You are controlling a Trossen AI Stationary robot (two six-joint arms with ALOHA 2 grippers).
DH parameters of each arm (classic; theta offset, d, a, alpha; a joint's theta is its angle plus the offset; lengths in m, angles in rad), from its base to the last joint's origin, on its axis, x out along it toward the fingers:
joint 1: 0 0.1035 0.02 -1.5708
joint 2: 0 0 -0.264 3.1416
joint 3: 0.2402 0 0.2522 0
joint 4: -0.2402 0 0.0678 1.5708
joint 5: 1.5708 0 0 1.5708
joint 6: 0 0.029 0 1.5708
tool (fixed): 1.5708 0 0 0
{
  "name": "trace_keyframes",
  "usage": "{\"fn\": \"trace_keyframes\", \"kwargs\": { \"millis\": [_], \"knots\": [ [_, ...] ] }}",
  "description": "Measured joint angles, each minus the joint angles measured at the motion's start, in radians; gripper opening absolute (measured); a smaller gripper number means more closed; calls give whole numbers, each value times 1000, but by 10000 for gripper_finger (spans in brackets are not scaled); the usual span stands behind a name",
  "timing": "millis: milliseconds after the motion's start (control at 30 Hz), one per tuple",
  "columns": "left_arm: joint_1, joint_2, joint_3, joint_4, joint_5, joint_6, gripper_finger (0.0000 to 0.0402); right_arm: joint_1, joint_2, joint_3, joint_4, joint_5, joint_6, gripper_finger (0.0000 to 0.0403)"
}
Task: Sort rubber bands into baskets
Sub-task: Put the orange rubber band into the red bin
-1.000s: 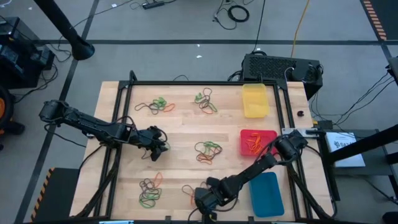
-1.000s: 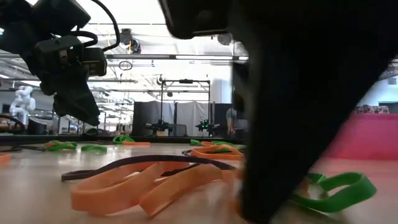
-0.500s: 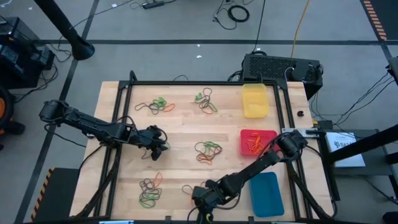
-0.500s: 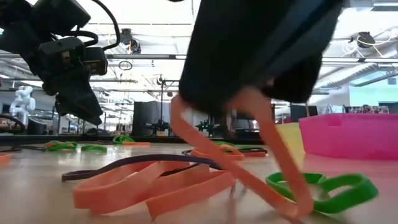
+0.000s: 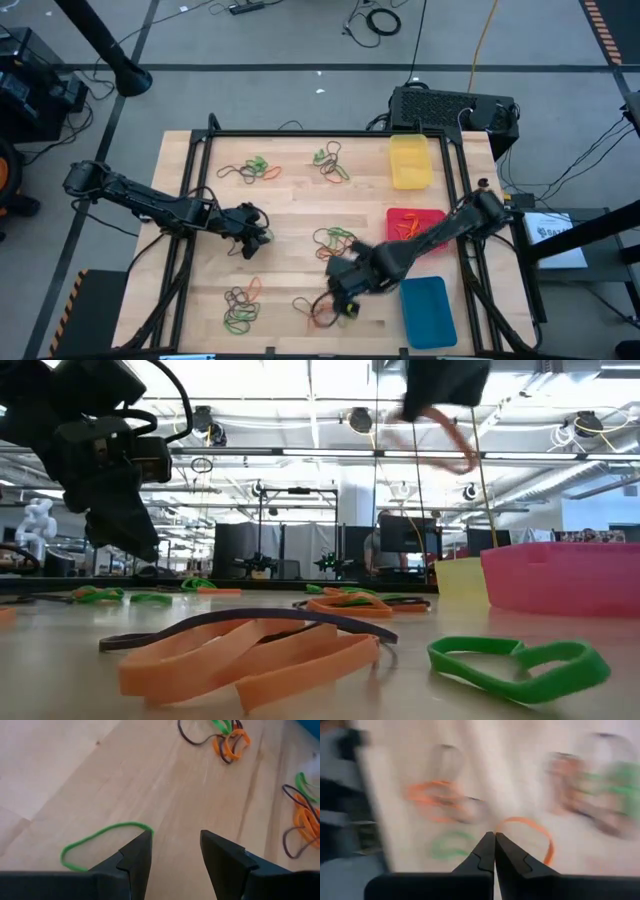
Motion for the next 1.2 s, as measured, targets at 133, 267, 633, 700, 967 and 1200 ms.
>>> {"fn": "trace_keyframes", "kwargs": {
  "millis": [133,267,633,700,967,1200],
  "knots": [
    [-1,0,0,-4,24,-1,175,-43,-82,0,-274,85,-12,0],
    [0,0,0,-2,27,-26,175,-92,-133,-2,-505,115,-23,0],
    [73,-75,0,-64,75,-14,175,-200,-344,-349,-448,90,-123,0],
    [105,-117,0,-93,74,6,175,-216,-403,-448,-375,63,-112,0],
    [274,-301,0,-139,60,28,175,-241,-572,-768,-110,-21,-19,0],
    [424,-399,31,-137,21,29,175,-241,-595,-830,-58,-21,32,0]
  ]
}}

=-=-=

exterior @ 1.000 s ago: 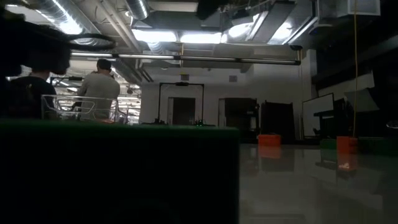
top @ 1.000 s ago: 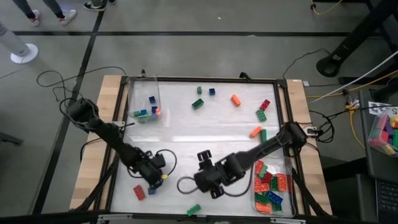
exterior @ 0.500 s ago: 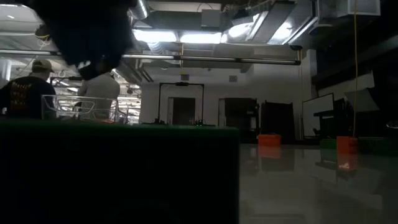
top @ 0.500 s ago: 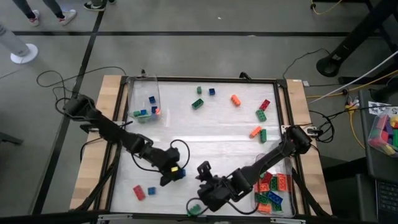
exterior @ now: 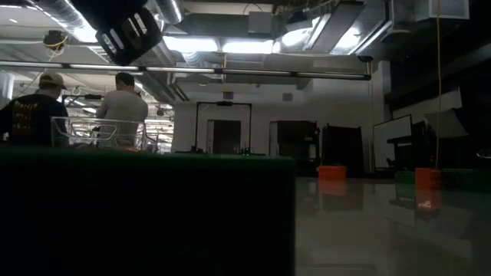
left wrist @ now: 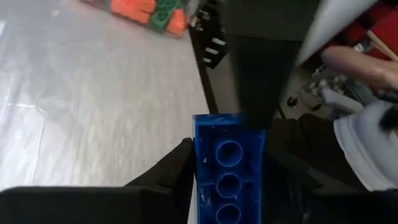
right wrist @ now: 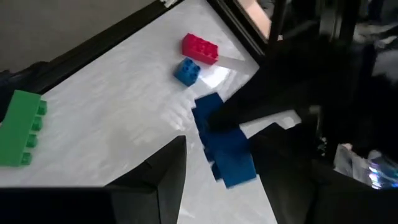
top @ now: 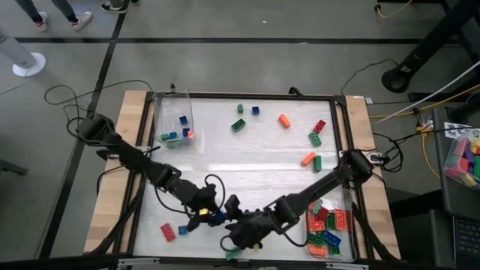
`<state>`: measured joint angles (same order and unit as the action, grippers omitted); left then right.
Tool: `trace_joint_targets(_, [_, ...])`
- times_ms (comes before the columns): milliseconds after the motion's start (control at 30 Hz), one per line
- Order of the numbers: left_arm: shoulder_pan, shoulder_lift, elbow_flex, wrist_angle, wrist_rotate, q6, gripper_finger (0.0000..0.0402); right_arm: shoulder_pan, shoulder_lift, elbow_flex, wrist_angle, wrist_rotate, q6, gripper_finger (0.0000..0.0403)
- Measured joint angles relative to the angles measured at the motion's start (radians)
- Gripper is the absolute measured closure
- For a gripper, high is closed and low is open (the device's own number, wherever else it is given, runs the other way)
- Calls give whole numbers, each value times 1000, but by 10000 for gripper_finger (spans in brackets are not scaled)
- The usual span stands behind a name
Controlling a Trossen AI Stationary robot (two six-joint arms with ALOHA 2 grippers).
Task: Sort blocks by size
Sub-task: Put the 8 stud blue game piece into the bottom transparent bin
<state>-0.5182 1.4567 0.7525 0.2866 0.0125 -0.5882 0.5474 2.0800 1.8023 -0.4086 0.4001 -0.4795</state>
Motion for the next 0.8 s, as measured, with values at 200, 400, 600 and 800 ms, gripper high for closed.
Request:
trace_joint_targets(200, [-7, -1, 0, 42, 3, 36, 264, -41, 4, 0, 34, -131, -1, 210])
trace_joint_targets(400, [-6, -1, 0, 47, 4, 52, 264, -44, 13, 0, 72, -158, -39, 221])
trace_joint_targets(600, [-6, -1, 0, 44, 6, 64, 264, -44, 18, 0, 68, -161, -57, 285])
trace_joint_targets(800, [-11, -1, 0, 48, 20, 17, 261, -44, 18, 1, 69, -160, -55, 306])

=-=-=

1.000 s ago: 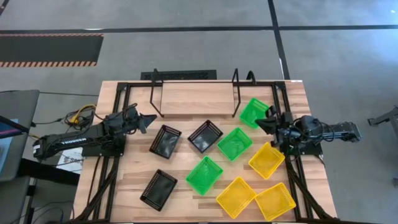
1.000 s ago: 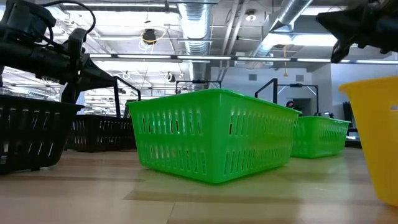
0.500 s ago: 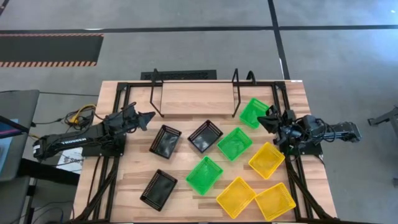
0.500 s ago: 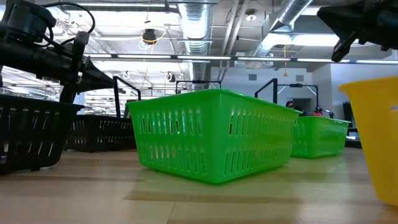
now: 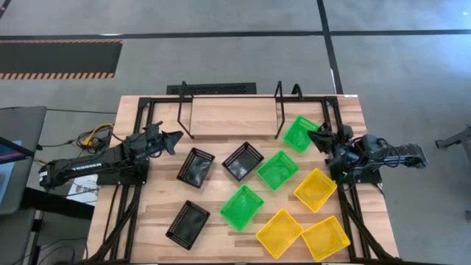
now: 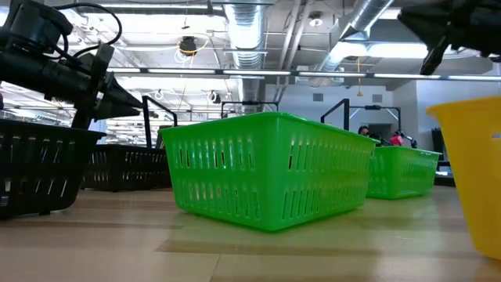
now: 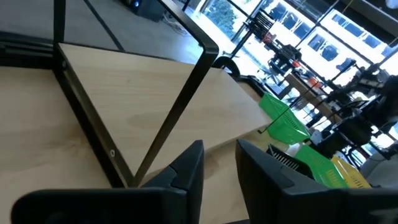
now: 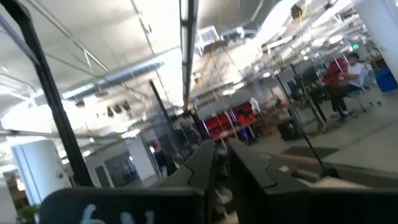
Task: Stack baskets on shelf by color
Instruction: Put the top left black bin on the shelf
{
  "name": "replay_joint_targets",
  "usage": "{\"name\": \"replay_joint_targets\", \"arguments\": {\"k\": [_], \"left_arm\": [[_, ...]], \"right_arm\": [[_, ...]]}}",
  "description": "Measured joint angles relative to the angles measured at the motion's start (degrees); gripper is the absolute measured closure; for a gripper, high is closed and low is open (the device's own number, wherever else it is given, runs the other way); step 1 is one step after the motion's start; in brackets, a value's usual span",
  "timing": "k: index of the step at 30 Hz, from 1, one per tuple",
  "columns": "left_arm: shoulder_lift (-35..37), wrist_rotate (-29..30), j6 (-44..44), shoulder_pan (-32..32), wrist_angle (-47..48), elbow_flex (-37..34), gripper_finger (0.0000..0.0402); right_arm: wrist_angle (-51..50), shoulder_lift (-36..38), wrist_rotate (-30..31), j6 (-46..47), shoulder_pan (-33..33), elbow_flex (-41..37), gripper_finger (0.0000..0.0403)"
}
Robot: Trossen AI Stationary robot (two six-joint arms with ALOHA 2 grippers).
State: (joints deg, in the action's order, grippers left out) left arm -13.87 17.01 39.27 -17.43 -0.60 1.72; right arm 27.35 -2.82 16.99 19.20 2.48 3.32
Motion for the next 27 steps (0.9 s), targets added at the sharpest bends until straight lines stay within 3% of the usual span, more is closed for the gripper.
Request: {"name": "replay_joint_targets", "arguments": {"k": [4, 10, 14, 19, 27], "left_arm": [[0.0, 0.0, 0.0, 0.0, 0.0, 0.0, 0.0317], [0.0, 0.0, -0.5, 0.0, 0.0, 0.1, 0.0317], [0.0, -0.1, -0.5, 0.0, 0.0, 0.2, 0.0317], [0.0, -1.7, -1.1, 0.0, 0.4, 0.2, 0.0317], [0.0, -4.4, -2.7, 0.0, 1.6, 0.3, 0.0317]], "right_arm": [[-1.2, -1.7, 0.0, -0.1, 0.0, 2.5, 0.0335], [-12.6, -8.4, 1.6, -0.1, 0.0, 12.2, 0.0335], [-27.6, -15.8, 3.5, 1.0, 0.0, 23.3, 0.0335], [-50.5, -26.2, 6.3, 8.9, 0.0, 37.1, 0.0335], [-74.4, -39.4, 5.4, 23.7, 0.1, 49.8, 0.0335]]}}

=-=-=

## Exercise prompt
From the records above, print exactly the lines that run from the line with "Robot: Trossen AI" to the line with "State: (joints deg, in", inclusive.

## Response
Robot: Trossen AI Stationary robot (two six-joint arms with ALOHA 2 grippers).
State: (joints deg, in the action's order, grippers left out) left arm -13.87 17.01 39.27 -17.43 -0.60 1.72; right arm 27.35 -2.82 16.99 19.20 2.48 3.32

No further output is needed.